* [Exercise requirements]: From the first line to the last, please reproduce the material exactly, skipping the pictures.

* [Material provided]:
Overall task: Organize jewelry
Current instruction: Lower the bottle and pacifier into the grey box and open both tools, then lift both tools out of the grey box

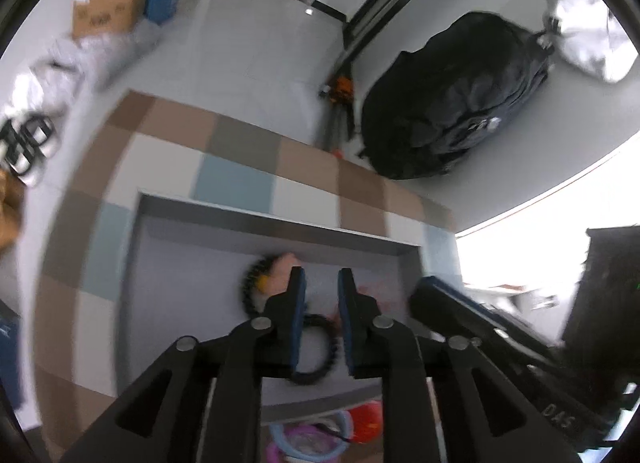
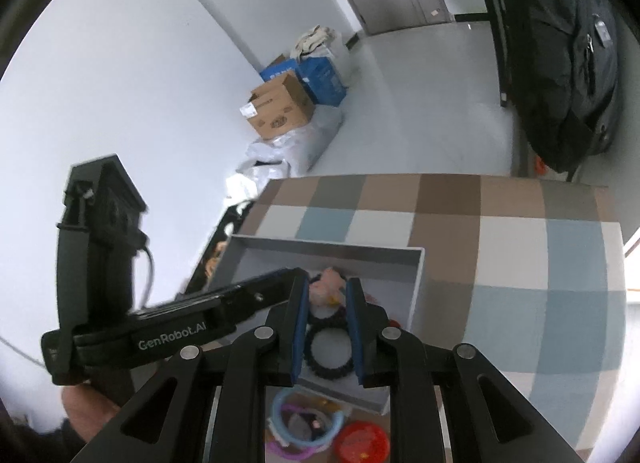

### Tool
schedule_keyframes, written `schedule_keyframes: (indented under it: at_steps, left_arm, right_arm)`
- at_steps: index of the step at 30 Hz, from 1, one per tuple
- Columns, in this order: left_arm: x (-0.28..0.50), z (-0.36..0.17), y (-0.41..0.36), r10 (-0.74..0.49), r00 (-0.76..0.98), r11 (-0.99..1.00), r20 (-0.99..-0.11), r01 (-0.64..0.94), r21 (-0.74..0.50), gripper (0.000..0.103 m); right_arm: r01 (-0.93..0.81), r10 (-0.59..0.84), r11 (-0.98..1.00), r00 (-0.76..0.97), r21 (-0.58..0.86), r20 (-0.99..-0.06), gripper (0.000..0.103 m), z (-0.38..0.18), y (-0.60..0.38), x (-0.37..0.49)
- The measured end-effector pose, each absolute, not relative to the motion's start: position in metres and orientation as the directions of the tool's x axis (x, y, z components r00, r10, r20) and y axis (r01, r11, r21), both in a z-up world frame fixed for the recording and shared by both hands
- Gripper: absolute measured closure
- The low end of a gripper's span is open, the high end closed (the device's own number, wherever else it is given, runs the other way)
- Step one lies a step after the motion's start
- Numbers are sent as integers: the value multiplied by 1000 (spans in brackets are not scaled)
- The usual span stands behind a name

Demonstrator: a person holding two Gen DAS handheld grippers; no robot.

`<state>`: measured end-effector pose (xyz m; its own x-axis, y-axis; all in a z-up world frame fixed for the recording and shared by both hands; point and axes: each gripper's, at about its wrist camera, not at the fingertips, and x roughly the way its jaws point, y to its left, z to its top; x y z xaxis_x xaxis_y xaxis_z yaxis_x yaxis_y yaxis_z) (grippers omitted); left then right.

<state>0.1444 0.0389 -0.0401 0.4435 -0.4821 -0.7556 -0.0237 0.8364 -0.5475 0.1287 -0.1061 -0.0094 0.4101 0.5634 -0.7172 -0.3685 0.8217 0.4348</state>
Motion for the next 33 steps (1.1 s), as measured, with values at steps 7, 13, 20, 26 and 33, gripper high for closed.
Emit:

* [Response box]:
Overall task: Organize jewelry
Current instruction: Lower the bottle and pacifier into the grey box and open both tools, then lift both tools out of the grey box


### Tool
schedule_keyframes, written `schedule_keyframes: (indented under it: at_steps, left_arm, right_arm)`
- at_steps: index of the step at 30 Hz, from 1, one per tuple
- Columns, in this order: left_arm: x (-0.28..0.50), z (-0.36..0.17), y (-0.41..0.36), r10 (-0.74..0.49), r00 (-0.76..0.98), r11 (-0.99..1.00), r20 (-0.99..-0.11), r01 (-0.64..0.94), r21 (-0.74..0.50), gripper (0.000..0.103 m); right_arm: r01 (-0.93..0.81), r10 (-0.59..0.84), r11 (-0.98..1.00), r00 (-0.76..0.97), r21 (-0.58..0.86), r20 (-0.99..-0.06), gripper (0.000..0.103 m), z (-0.38..0.18), y (-0.60..0.38), x (-0.37..0.49)
- The measured end-effector pose, each absolute, not relative to the motion's start: position in metres and orientation as the directions of the tool's x axis (x, y, z components r00, r10, r20) and y axis (r01, r11, r21), both in a z-up world frame fixed for the recording and shared by both hands
- Gripper: absolute measured closure
- The low end of a gripper's span is open, the high end closed (the device's own number, wherever else it is given, runs the other way)
- Step one lies a step after the motion's start
- Numbers are sent as integers: the value multiplied by 1000 (spans in brackets are not scaled)
- The usual span stands behind a name

Demonstrator: a person holding two Gen DAS handheld grippers; no robot.

`<state>`: measured end-effector pose (xyz m; its own x-axis, y-axis; all in a z-up world frame fixed for the recording and shared by both hands; point and axes: each gripper's, at about its wrist camera, not at the fingertips, and x roughly the way its jaws point, y to its left, z to its top; x y z xaxis_x xaxis_y xaxis_z yaxis_x yaxis_y yaxis_z) (grippers omitted); left then right.

<state>0.1444 0.0389 -0.0401 0.4435 -0.4821 -0.7556 -0.0237 0.8364 -0.5475 0.1287 -0.1061 -0.0094 0.4101 0.5634 -0.7172 -0.3685 0.8217 0.4348</state>
Motion for the next 33 steps (1.1 s), as measured, with values at steps 7, 13, 20, 26 and 33, gripper high for closed.
Emit:

The requested output has been produced.